- _Task to carry out_
Every entry in the data is to be written out exactly; no picture belongs in the copy.

- _Provided records_

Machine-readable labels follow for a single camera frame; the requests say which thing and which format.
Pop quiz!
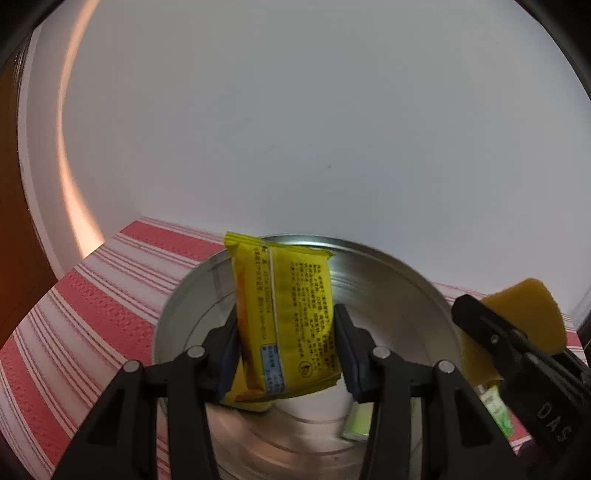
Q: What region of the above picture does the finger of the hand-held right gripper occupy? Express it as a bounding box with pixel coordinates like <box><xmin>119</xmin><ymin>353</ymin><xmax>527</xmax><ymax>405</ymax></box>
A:
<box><xmin>451</xmin><ymin>295</ymin><xmax>532</xmax><ymax>385</ymax></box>

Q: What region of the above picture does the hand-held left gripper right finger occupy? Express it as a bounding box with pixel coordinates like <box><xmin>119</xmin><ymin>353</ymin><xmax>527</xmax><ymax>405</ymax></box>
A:
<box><xmin>334</xmin><ymin>304</ymin><xmax>527</xmax><ymax>480</ymax></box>

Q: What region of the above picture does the white door frame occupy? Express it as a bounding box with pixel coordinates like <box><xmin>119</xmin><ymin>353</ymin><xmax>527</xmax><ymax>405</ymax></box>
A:
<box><xmin>17</xmin><ymin>0</ymin><xmax>112</xmax><ymax>280</ymax></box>

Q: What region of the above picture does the yellow green scouring sponge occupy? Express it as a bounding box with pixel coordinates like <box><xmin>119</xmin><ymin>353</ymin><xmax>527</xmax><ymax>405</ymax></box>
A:
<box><xmin>221</xmin><ymin>364</ymin><xmax>273</xmax><ymax>413</ymax></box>
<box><xmin>462</xmin><ymin>277</ymin><xmax>568</xmax><ymax>385</ymax></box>

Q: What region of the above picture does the green tissue pack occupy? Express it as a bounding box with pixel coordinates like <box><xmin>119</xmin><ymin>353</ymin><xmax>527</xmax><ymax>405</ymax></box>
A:
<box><xmin>479</xmin><ymin>384</ymin><xmax>514</xmax><ymax>440</ymax></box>
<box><xmin>341</xmin><ymin>401</ymin><xmax>376</xmax><ymax>442</ymax></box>

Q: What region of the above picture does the yellow snack packet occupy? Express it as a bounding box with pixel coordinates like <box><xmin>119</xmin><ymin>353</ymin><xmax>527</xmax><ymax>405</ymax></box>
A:
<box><xmin>224</xmin><ymin>231</ymin><xmax>343</xmax><ymax>401</ymax></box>

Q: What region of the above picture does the red white striped tablecloth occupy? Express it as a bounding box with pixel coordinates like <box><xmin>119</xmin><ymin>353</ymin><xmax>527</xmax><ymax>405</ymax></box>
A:
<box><xmin>0</xmin><ymin>219</ymin><xmax>591</xmax><ymax>480</ymax></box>

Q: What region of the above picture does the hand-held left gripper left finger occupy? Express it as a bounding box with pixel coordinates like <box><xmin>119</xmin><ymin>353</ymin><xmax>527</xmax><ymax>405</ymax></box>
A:
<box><xmin>53</xmin><ymin>312</ymin><xmax>241</xmax><ymax>480</ymax></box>

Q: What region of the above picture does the round metal bowl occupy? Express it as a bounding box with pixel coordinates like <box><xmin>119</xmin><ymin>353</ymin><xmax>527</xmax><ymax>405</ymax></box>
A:
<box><xmin>152</xmin><ymin>234</ymin><xmax>468</xmax><ymax>480</ymax></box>

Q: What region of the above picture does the brown wooden door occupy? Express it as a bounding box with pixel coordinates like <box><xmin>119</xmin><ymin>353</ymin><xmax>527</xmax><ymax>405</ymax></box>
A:
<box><xmin>0</xmin><ymin>37</ymin><xmax>58</xmax><ymax>352</ymax></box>

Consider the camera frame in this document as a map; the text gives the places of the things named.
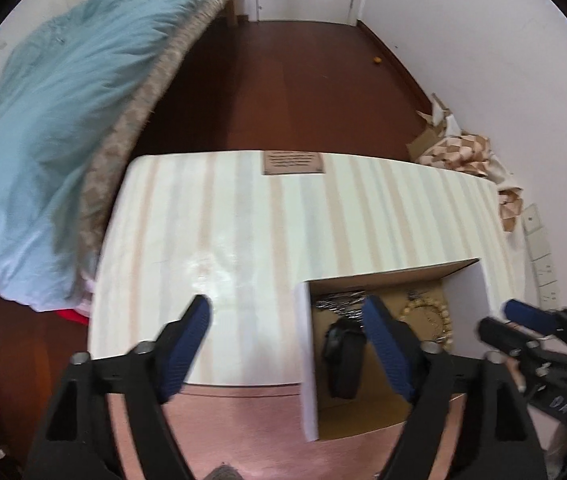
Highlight brown label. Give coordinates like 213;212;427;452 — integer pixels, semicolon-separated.
262;150;325;176

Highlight black wristwatch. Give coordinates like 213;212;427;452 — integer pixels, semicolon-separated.
323;317;367;401

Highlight beige bead bracelet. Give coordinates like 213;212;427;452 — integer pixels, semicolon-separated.
398;299;453;353

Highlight striped pastel box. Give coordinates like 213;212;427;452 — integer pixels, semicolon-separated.
87;150;529;388

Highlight torn brown cardboard pieces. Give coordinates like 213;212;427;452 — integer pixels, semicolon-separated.
406;92;464;163

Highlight white cardboard box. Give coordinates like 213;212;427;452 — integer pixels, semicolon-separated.
295;258;490;442

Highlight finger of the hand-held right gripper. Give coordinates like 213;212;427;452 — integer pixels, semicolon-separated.
501;299;567;348
478;316;541;361

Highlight silver chain necklace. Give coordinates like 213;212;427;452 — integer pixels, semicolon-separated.
313;289;367;317

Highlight white wall sockets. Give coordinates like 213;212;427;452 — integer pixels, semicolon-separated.
521;203;563;307

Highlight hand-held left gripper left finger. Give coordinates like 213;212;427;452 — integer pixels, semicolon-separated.
24;294;214;480

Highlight light blue blanket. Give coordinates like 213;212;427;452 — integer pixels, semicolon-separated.
0;0;224;313

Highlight checkered beige cloth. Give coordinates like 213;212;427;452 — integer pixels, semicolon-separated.
416;130;525;233

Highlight red cloth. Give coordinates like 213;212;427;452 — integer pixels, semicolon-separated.
54;308;92;328

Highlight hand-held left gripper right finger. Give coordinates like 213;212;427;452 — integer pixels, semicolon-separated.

- _Problem solution_
Machine-readable labels follow for a single camera frame; the requests say which thing and which format.
Pop quiz!
Q: What region of the above picture does the finger of the hand-held right gripper occupy? Express it as a bounding box with pixel coordinates like <box><xmin>119</xmin><ymin>353</ymin><xmax>527</xmax><ymax>405</ymax></box>
A:
<box><xmin>451</xmin><ymin>295</ymin><xmax>532</xmax><ymax>385</ymax></box>

Q: What region of the above picture does the hand-held left gripper right finger occupy? Express it as a bounding box with pixel coordinates like <box><xmin>119</xmin><ymin>353</ymin><xmax>527</xmax><ymax>405</ymax></box>
A:
<box><xmin>334</xmin><ymin>304</ymin><xmax>527</xmax><ymax>480</ymax></box>

Q: What region of the above picture does the white door frame occupy? Express it as a bounding box with pixel coordinates like <box><xmin>119</xmin><ymin>353</ymin><xmax>527</xmax><ymax>405</ymax></box>
A:
<box><xmin>17</xmin><ymin>0</ymin><xmax>112</xmax><ymax>280</ymax></box>

Q: What region of the above picture does the yellow green scouring sponge occupy? Express it as a bounding box with pixel coordinates like <box><xmin>119</xmin><ymin>353</ymin><xmax>527</xmax><ymax>405</ymax></box>
A:
<box><xmin>221</xmin><ymin>364</ymin><xmax>273</xmax><ymax>413</ymax></box>
<box><xmin>462</xmin><ymin>277</ymin><xmax>568</xmax><ymax>385</ymax></box>

Q: What region of the above picture does the green tissue pack occupy? Express it as a bounding box with pixel coordinates like <box><xmin>119</xmin><ymin>353</ymin><xmax>527</xmax><ymax>405</ymax></box>
A:
<box><xmin>479</xmin><ymin>384</ymin><xmax>514</xmax><ymax>440</ymax></box>
<box><xmin>341</xmin><ymin>401</ymin><xmax>376</xmax><ymax>442</ymax></box>

Q: What region of the above picture does the yellow snack packet occupy? Express it as a bounding box with pixel coordinates like <box><xmin>119</xmin><ymin>353</ymin><xmax>527</xmax><ymax>405</ymax></box>
A:
<box><xmin>224</xmin><ymin>231</ymin><xmax>343</xmax><ymax>401</ymax></box>

Q: What region of the above picture does the red white striped tablecloth occupy? Express it as a bounding box with pixel coordinates like <box><xmin>119</xmin><ymin>353</ymin><xmax>527</xmax><ymax>405</ymax></box>
A:
<box><xmin>0</xmin><ymin>219</ymin><xmax>591</xmax><ymax>480</ymax></box>

Q: What region of the above picture does the hand-held left gripper left finger occupy? Express it as a bounding box with pixel coordinates like <box><xmin>119</xmin><ymin>353</ymin><xmax>527</xmax><ymax>405</ymax></box>
A:
<box><xmin>53</xmin><ymin>312</ymin><xmax>241</xmax><ymax>480</ymax></box>

Q: What region of the above picture does the round metal bowl occupy? Express it as a bounding box with pixel coordinates like <box><xmin>119</xmin><ymin>353</ymin><xmax>527</xmax><ymax>405</ymax></box>
A:
<box><xmin>152</xmin><ymin>234</ymin><xmax>468</xmax><ymax>480</ymax></box>

Q: What region of the above picture does the brown wooden door occupy? Express it as a bounding box with pixel coordinates like <box><xmin>119</xmin><ymin>353</ymin><xmax>527</xmax><ymax>405</ymax></box>
A:
<box><xmin>0</xmin><ymin>37</ymin><xmax>58</xmax><ymax>352</ymax></box>

Consider the camera frame in this document as a map; the text gives the places of the things named.
Highlight brown label. Give coordinates like 213;212;427;452 — integer pixels, semicolon-separated.
262;150;325;176

Highlight black wristwatch. Give coordinates like 213;212;427;452 — integer pixels, semicolon-separated.
323;317;367;401

Highlight beige bead bracelet. Give coordinates like 213;212;427;452 — integer pixels, semicolon-separated.
398;299;453;353

Highlight striped pastel box. Give coordinates like 213;212;427;452 — integer pixels, semicolon-separated.
87;150;529;388

Highlight torn brown cardboard pieces. Give coordinates like 213;212;427;452 — integer pixels, semicolon-separated.
406;92;464;163

Highlight white cardboard box. Give coordinates like 213;212;427;452 — integer pixels, semicolon-separated.
295;258;490;442

Highlight finger of the hand-held right gripper. Give coordinates like 213;212;427;452 — integer pixels, semicolon-separated.
501;299;567;348
478;316;541;361

Highlight silver chain necklace. Give coordinates like 213;212;427;452 — integer pixels, semicolon-separated.
313;289;367;317

Highlight white wall sockets. Give coordinates like 213;212;427;452 — integer pixels, semicolon-separated.
521;203;563;307

Highlight hand-held left gripper left finger. Give coordinates like 213;212;427;452 — integer pixels, semicolon-separated.
24;294;214;480

Highlight light blue blanket. Give coordinates like 213;212;427;452 — integer pixels, semicolon-separated.
0;0;224;313

Highlight checkered beige cloth. Give coordinates like 213;212;427;452 — integer pixels, semicolon-separated.
416;130;525;233

Highlight red cloth. Give coordinates like 213;212;427;452 — integer pixels, semicolon-separated.
54;308;92;328

Highlight hand-held left gripper right finger. Give coordinates like 213;212;427;452 — integer pixels, semicolon-separated.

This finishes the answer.